- [Work required]:
Your answer should be the lines below from the one holding "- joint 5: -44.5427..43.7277" through the one holding "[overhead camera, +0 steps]", copied exactly and with nothing else.

==================================================

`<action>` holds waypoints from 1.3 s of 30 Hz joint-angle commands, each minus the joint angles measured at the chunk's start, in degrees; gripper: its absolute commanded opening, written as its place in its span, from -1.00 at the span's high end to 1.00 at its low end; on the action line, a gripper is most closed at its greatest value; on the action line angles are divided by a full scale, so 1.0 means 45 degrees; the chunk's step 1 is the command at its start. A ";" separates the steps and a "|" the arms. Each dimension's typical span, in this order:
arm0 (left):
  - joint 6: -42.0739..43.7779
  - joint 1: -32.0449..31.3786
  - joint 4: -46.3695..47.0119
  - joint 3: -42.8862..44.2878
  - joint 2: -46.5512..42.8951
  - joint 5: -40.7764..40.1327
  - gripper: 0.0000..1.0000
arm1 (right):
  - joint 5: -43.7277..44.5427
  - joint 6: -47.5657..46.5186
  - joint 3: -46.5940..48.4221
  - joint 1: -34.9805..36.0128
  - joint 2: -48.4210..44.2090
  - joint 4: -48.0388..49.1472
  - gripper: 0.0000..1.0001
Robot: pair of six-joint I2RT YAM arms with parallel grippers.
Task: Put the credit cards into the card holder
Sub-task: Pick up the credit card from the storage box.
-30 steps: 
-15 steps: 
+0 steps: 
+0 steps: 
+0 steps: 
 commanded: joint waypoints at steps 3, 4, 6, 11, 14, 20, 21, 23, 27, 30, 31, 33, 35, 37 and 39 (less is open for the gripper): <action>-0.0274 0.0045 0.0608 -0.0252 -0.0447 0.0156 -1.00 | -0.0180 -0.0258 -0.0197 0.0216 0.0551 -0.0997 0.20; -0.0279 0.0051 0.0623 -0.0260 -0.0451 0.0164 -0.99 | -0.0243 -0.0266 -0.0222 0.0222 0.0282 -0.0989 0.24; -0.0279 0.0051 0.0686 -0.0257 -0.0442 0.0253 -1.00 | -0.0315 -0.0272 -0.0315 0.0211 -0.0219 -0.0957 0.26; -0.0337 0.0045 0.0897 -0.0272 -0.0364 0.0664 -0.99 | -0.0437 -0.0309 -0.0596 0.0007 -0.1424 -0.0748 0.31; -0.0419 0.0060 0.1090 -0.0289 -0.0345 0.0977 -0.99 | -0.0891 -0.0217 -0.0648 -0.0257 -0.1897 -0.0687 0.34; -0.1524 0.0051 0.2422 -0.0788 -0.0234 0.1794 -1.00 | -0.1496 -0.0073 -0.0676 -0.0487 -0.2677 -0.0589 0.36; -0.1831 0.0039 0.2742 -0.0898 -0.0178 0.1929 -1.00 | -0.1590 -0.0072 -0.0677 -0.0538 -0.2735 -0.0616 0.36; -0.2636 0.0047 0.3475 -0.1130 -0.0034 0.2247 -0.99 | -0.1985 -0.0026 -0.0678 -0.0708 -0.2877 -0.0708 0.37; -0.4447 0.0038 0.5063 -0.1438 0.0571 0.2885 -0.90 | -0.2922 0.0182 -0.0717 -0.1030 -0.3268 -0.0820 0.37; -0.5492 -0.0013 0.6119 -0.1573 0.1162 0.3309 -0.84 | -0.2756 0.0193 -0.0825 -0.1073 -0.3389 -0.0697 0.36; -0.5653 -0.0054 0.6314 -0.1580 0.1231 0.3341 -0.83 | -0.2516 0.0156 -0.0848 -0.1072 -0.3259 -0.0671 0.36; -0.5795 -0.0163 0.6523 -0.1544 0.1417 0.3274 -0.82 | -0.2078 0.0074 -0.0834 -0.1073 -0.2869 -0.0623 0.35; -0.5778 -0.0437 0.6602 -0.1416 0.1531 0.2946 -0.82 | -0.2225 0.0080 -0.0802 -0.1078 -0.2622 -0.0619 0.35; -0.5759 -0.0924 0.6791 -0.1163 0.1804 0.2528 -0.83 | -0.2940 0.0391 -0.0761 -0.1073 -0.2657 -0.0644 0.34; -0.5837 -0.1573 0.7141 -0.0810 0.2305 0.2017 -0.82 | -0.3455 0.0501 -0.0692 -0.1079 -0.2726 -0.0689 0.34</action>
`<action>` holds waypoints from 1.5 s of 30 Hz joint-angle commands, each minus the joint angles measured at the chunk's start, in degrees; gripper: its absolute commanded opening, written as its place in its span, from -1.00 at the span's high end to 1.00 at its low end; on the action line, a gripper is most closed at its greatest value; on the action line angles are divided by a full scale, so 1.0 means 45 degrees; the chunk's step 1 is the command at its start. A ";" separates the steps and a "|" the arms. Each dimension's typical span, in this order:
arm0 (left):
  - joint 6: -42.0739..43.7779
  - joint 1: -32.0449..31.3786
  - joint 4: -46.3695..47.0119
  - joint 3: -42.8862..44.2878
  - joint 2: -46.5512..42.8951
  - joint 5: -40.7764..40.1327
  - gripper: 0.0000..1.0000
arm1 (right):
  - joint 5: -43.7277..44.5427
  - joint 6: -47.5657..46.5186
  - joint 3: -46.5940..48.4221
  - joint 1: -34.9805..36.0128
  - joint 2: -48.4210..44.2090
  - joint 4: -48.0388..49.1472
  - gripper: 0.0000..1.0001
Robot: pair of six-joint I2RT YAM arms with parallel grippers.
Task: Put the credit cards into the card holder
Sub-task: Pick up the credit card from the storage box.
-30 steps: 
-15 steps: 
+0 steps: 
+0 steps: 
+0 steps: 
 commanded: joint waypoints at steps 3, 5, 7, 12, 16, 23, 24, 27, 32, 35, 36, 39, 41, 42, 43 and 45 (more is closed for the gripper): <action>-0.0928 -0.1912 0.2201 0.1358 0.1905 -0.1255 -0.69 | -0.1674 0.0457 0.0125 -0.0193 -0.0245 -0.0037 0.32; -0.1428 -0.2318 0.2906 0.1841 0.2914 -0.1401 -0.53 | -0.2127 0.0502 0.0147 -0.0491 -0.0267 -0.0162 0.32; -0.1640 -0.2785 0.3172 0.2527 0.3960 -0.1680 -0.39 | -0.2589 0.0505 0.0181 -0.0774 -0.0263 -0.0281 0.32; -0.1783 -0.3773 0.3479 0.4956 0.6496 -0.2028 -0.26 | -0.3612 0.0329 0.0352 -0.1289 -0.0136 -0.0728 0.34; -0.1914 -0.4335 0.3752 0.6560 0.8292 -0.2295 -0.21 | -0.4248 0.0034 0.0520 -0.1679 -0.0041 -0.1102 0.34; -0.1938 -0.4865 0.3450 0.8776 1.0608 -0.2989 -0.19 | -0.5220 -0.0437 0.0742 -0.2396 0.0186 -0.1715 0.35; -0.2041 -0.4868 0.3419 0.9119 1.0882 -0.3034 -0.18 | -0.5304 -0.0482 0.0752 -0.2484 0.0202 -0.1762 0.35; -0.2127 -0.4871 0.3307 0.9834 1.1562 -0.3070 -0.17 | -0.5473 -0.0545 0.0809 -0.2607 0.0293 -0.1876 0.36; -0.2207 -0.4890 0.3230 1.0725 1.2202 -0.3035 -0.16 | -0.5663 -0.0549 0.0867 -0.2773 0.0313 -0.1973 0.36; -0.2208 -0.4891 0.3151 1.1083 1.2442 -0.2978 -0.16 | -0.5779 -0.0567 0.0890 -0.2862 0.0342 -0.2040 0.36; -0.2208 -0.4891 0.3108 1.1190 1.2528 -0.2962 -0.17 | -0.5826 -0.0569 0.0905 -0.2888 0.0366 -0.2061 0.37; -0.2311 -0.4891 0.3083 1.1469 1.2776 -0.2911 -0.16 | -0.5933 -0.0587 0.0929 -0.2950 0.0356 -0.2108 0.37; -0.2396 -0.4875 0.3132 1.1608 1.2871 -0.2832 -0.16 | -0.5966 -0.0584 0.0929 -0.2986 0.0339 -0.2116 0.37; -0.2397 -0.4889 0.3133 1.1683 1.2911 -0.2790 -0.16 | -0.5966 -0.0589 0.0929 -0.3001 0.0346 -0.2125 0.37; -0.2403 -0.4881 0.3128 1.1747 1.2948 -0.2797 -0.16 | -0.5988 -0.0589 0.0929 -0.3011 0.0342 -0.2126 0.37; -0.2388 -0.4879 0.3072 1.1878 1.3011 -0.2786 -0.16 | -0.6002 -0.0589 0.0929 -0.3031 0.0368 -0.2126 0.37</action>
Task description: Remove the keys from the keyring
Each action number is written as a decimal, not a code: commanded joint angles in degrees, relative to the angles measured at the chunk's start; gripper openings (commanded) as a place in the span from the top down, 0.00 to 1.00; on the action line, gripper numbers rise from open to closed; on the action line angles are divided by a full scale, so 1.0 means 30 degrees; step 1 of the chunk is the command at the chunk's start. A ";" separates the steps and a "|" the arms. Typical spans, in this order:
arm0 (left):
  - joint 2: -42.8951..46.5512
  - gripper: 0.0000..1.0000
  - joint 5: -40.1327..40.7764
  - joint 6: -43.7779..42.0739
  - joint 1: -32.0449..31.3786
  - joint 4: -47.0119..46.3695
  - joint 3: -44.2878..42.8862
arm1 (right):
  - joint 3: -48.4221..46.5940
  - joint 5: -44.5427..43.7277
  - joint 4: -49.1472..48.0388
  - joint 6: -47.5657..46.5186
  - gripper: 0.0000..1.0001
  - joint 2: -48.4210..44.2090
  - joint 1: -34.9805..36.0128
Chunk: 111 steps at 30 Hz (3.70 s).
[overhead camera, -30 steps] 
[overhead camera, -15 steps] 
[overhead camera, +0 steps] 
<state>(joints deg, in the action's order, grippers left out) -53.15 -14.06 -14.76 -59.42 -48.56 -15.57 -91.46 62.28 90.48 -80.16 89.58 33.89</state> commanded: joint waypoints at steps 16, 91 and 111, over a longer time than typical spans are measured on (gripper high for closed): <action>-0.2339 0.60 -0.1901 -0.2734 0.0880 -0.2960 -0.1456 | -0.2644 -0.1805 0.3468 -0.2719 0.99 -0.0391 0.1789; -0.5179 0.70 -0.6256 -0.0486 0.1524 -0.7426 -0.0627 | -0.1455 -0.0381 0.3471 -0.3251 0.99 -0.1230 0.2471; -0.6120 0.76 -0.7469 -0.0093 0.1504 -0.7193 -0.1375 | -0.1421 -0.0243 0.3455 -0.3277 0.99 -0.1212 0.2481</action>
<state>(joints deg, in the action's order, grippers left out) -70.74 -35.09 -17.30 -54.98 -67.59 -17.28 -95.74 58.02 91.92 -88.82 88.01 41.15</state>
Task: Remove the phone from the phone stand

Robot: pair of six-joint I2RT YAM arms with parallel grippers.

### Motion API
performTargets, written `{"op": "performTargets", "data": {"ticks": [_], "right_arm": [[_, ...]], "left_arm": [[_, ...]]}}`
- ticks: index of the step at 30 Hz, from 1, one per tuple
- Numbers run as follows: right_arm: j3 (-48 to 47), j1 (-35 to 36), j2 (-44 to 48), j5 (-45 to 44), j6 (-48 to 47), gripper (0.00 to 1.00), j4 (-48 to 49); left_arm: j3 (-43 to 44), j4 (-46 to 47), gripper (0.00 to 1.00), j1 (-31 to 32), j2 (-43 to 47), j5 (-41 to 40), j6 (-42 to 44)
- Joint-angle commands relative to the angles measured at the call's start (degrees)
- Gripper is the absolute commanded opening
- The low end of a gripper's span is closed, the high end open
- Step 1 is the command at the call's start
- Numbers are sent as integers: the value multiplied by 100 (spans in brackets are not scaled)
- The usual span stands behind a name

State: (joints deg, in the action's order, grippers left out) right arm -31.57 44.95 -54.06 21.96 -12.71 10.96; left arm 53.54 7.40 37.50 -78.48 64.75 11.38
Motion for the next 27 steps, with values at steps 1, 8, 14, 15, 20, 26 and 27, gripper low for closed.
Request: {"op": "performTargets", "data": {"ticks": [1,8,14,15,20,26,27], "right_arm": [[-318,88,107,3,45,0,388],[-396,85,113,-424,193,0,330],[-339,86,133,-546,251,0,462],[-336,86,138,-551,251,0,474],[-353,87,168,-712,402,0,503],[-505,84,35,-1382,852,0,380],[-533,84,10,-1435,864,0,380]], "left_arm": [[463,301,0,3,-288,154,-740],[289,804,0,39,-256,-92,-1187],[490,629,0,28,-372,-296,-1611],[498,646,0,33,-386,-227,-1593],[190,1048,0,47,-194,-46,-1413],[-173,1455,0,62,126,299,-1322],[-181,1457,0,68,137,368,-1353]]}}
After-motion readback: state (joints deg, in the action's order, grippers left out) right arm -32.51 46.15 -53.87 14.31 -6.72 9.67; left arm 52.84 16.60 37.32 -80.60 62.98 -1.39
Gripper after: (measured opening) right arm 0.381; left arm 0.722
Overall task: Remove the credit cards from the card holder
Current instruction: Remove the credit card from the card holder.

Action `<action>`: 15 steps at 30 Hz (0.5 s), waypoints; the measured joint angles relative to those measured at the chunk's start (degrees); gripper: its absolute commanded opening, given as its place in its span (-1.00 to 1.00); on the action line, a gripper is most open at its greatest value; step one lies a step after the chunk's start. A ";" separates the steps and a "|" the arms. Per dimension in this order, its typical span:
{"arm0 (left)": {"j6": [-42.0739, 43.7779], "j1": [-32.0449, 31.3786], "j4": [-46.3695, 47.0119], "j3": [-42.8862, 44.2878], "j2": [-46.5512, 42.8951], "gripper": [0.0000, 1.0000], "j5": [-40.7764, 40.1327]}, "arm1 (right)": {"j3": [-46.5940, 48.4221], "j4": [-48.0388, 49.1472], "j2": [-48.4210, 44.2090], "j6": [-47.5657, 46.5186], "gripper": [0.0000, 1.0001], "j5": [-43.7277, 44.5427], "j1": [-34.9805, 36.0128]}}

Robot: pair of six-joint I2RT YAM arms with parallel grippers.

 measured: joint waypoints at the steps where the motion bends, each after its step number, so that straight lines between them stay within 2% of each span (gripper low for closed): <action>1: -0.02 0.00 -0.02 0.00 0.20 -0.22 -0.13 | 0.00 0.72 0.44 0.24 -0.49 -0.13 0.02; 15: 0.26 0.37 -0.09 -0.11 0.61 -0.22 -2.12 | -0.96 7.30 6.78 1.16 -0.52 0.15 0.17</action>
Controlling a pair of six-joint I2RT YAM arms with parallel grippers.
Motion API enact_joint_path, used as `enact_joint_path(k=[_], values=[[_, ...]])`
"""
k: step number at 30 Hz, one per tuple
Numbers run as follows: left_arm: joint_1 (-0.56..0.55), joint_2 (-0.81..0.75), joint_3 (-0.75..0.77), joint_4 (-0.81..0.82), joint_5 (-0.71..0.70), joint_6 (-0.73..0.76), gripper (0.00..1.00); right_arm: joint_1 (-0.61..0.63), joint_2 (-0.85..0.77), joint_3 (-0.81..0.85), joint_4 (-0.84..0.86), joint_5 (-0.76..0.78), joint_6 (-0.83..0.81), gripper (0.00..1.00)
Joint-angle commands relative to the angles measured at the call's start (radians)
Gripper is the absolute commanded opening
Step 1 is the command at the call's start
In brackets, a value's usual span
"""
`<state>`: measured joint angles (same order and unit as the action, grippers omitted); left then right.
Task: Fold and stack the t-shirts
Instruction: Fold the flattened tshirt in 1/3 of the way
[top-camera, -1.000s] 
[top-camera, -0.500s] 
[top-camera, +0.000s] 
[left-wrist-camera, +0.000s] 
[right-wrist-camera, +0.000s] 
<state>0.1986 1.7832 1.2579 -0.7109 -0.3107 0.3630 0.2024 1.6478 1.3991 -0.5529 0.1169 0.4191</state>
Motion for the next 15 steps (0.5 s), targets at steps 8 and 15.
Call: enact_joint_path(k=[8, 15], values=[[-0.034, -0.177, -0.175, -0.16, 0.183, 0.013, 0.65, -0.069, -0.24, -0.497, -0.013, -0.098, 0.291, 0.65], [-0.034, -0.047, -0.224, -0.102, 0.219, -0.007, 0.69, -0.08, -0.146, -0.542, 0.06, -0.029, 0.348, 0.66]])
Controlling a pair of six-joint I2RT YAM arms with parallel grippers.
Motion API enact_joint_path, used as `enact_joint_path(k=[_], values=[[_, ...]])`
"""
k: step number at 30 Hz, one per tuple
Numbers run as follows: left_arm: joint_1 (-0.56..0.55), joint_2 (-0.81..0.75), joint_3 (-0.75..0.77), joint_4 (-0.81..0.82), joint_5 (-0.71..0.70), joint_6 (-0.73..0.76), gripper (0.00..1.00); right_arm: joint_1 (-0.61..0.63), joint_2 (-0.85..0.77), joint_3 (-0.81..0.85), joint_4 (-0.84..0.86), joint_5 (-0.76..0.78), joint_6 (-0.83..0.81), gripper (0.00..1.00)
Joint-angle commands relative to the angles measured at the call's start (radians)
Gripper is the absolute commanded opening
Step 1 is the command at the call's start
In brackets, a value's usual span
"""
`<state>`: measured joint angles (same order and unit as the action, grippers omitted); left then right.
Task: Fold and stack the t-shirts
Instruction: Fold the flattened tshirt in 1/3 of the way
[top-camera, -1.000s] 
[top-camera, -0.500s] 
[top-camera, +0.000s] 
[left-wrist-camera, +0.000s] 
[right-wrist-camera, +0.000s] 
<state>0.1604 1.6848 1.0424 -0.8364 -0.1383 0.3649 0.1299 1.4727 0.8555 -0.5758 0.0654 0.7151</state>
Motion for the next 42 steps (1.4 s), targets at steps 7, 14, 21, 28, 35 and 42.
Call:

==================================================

- [Task result]:
  - joint 5: -44.5427..43.7277
  - joint 4: -49.1472..48.0388
  - joint 6: -47.5657..46.5186
  - gripper: 0.0000..1.0001
  - joint 2: -48.4210..44.2090
  - joint 1: -34.9805..36.0128
Chunk: 111 steps at 30 Hz (3.70 s).
[overhead camera, -30 steps] 
[overhead camera, -15 steps] 
[overhead camera, +0 steps] 

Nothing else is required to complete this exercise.